▶ DATA:

/---

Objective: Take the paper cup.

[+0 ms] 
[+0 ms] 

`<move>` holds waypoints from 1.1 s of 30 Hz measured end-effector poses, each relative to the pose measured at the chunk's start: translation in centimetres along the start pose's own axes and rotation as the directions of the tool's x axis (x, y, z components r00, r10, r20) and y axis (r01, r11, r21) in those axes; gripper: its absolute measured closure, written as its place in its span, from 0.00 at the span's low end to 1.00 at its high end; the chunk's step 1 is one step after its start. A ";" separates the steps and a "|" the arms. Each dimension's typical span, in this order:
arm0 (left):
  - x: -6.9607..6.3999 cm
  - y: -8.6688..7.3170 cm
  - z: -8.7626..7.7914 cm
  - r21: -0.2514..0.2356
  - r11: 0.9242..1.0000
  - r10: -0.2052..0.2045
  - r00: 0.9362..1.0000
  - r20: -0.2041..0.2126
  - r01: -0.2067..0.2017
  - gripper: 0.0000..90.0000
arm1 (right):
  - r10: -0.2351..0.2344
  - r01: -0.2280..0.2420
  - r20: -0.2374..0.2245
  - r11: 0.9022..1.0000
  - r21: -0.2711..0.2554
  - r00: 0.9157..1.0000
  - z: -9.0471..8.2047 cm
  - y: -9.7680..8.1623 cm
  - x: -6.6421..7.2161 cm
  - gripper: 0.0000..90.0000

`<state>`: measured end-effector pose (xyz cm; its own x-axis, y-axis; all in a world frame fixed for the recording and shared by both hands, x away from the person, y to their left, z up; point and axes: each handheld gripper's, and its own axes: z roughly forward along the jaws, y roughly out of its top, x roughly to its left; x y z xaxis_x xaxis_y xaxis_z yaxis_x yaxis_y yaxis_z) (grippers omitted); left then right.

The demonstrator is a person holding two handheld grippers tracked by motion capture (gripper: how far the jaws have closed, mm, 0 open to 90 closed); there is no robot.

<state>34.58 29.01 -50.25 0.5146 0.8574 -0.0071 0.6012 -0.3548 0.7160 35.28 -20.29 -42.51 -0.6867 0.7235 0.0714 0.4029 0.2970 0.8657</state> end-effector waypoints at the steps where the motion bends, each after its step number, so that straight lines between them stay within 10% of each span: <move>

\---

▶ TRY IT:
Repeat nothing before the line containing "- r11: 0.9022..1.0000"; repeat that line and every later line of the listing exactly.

▶ EXERCISE SOLUTION:
  - r11: 0.9022..1.0000
  - r21: -0.2711..0.2554
  - r00: 0.9157..1.0000
  - z: -9.0471..8.2047 cm
  - y: -9.7680..8.1623 cm
  - x: -6.6421..7.2161 cm
  - gripper: 0.0000..90.0000

`<state>`: measured end-effector pose (xyz cm; its own x-axis, y-axis; all in a world frame fixed for the recording and shared by both hands, x away from the person, y to their left, z up; point and axes: each handheld gripper's, and its own axes: z roughly forward along the jaws, y roughly out of its top, x roughly to its left; x y z xaxis_x xaxis_y xaxis_z yaxis_x yaxis_y yaxis_z) (grippers omitted); left then right.

The demonstrator is a person holding two handheld grippers tracked by motion capture (gripper: how far the jaws have closed, mm, 0 open to 90 closed); there is no robot.

<state>34.58 29.01 -50.25 0.5146 0.8574 -0.0071 0.6012 -0.3548 0.7160 35.28 -20.29 -42.51 -0.6867 0.7235 0.0714 0.4029 0.2970 0.8657</state> end-effector waypoints at the steps where the motion bends, each after its step number, so that straight lines between them stay within 10% of each span: <move>

There is nothing more to add to this answer.